| What the exercise asks |
Look below for the line with "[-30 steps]" and the line with "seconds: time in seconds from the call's". Copy exactly those two lines and every line between, but not the pictures.

(Data extracted from a collection)
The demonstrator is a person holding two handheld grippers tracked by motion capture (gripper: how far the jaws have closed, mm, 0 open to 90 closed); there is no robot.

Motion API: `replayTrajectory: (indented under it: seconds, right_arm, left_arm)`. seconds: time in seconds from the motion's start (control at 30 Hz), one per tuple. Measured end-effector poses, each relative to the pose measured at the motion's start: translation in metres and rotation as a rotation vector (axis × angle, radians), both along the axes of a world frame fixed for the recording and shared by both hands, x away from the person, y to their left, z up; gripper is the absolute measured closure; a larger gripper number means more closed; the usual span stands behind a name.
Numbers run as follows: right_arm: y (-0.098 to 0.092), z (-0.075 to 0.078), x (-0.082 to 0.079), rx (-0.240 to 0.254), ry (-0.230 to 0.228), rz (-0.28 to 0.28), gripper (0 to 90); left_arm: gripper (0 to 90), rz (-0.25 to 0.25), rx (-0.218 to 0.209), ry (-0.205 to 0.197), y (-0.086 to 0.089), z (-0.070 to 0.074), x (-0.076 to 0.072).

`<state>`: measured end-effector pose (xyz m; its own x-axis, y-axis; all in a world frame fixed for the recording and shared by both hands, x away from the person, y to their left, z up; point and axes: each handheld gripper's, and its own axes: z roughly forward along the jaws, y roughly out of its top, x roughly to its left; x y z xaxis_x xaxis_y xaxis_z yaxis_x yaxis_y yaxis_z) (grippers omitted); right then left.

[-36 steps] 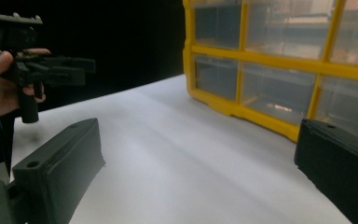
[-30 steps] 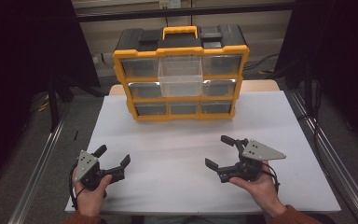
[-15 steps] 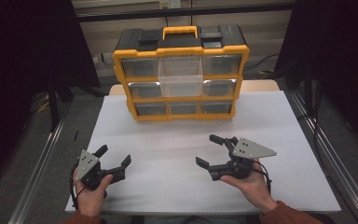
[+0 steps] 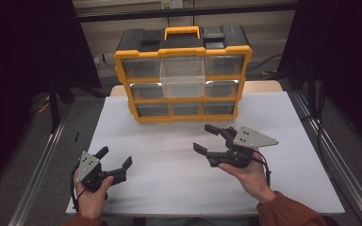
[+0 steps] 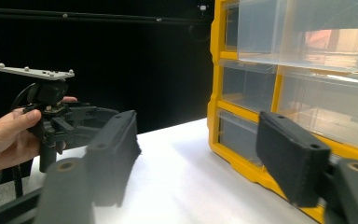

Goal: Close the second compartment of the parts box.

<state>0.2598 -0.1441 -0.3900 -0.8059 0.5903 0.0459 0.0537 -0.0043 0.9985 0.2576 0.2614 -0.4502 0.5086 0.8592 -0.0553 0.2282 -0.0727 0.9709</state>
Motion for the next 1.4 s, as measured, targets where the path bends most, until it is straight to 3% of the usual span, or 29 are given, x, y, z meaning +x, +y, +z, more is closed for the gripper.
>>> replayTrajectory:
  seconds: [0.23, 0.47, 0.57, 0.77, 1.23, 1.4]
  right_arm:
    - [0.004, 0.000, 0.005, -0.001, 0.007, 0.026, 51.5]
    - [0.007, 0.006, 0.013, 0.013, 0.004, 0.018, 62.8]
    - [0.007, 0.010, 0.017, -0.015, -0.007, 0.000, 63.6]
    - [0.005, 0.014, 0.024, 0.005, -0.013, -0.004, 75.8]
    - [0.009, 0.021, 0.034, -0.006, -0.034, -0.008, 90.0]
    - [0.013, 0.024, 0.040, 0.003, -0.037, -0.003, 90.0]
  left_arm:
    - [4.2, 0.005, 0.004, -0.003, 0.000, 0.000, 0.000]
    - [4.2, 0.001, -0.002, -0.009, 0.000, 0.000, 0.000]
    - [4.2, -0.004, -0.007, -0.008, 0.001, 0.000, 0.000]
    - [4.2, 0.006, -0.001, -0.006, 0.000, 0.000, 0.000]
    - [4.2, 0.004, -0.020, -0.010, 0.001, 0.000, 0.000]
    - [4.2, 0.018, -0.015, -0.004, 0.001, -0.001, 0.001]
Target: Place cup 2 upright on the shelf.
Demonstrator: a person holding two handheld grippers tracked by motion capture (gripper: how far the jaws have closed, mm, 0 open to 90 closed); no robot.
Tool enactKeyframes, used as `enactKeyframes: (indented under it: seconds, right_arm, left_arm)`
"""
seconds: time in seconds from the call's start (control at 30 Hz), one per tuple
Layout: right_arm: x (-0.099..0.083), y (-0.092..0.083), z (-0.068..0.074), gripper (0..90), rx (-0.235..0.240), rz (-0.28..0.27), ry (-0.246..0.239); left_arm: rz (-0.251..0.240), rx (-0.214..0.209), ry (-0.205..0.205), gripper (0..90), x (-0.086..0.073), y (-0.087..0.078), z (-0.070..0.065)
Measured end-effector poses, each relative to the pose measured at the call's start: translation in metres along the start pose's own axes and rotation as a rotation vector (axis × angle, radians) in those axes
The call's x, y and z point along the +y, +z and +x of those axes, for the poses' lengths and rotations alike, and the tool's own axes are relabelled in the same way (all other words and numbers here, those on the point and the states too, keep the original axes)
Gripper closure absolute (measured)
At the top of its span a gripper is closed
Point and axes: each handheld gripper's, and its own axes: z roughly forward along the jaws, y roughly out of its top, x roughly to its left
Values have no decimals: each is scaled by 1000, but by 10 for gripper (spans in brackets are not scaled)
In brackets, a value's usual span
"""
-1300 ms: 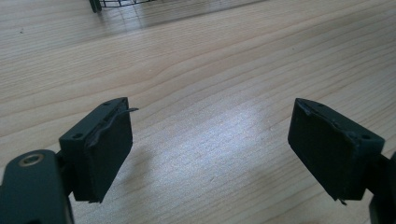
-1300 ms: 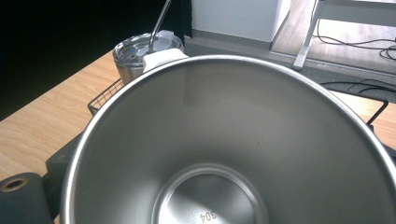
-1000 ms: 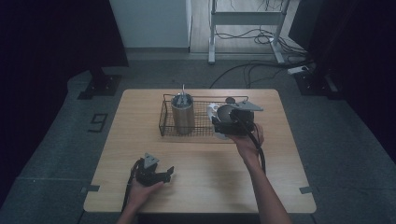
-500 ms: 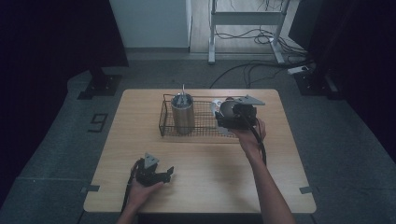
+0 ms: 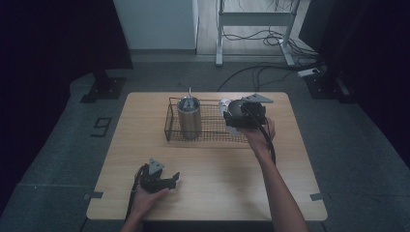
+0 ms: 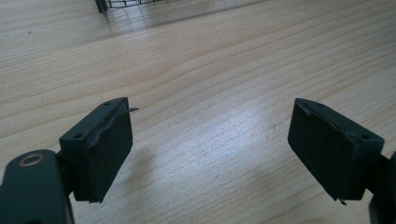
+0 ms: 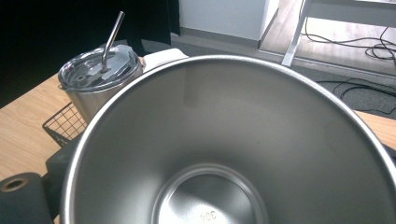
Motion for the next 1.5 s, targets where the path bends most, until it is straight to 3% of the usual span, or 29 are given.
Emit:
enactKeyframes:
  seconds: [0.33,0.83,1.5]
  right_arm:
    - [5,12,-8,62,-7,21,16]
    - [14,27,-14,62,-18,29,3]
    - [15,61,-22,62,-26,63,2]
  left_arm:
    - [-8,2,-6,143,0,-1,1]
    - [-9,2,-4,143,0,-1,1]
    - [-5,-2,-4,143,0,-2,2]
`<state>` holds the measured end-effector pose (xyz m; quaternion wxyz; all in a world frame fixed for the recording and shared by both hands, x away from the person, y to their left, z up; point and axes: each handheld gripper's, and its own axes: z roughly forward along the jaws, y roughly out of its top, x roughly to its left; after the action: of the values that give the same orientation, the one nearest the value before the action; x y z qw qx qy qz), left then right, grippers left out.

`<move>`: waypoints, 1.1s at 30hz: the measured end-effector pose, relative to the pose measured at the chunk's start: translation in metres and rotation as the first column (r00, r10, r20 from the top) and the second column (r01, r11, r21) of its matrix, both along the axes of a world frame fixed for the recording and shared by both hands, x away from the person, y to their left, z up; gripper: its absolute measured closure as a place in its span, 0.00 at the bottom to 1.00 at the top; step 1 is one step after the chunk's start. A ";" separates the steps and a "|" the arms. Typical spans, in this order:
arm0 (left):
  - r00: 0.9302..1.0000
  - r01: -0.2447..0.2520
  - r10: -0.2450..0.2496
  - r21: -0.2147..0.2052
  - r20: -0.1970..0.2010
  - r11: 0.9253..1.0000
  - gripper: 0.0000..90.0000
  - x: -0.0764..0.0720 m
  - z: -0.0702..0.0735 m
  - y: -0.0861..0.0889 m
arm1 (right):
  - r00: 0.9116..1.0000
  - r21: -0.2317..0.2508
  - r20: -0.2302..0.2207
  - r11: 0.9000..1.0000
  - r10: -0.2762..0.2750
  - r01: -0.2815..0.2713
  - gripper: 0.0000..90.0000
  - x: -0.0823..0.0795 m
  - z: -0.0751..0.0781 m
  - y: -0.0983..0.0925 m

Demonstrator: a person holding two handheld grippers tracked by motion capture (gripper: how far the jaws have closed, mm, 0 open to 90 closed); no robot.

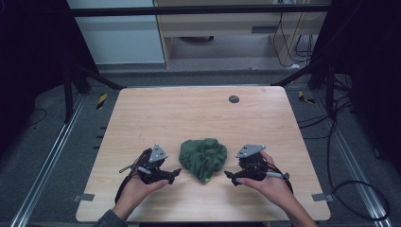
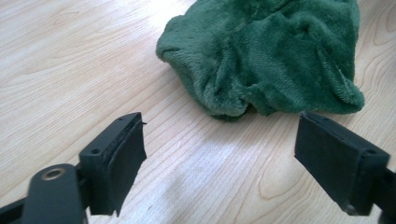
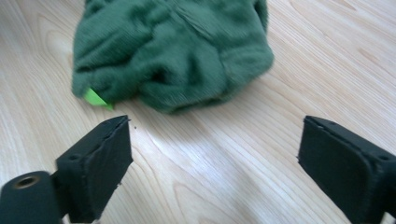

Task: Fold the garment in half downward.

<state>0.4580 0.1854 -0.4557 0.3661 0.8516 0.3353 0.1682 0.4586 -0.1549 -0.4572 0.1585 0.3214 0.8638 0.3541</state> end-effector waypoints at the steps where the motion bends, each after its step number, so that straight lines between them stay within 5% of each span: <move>1: 1.000 0.001 -0.001 0.003 -0.003 1.000 0.15 0.000 0.000 0.002 | 1.000 -0.004 0.000 1.000 -0.005 0.005 0.10 0.000 0.000 -0.003; 18: 0.998 -0.064 0.065 0.014 -0.027 0.998 0.08 0.007 -0.005 0.056 | 0.997 0.024 -0.013 0.997 -0.078 0.078 0.09 0.008 -0.006 -0.047; 25: 0.987 -0.149 0.154 0.088 -0.042 0.985 0.08 0.018 -0.017 0.078 | 0.990 -0.003 -0.027 0.990 -0.140 0.140 0.12 0.022 -0.020 -0.059; 31: 0.980 -0.191 0.195 0.078 -0.048 0.979 0.07 0.024 -0.023 0.093 | 0.983 -0.006 -0.036 0.984 -0.177 0.177 0.12 0.029 -0.025 -0.068; 33: 0.974 -0.217 0.221 0.078 -0.041 0.973 0.07 0.030 -0.027 0.102 | 0.975 -0.004 -0.041 0.976 -0.216 0.216 0.12 0.035 -0.029 -0.075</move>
<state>0.4883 0.2874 -0.4826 0.3057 0.8261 0.4298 0.1986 0.4937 -0.2299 -0.4859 0.1780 0.4208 0.8268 0.3280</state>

| Problem solution |
[-30 steps] 
[-15 steps] 
[+0 steps] 
[+0 steps] 

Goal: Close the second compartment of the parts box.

<state>0.2598 -0.1441 -0.3900 -0.8059 0.5903 0.0459 0.0537 -0.0043 0.9985 0.2576 0.2614 -0.4502 0.5086 0.8592 -0.0553 0.2282 -0.0727 0.9709</state>
Motion for the next 1.4 s, as measured, targets where the path bends most, until it is straight to 3% of the usual span, or 29 are given, x, y, z meaning +x, +y, +z, more is closed for the gripper.
>>> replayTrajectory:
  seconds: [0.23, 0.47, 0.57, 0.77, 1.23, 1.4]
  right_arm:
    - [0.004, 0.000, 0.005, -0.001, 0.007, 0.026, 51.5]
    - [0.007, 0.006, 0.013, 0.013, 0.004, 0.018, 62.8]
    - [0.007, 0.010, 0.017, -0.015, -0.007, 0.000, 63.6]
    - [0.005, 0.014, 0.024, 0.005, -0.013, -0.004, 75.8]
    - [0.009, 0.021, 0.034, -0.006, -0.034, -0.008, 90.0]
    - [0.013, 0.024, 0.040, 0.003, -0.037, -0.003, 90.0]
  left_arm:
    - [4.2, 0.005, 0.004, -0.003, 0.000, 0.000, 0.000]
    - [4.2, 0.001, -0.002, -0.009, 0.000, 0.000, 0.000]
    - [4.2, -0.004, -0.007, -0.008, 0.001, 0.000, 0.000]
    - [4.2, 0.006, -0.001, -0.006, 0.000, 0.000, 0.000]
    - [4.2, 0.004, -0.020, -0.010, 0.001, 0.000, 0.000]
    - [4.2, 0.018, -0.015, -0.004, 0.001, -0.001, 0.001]
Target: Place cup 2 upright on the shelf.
Demonstrator: a person holding two handheld grippers tracked by motion capture (gripper: how far the jaws have closed, mm, 0 open to 90 closed); no robot.
Tool enactKeyframes, used as `enactKeyframes: (indented under it: seconds, right_arm, left_arm)`
"""
seconds: time in seconds from the call's start (control at 30 Hz), one per tuple

The exercise has been carried out in full.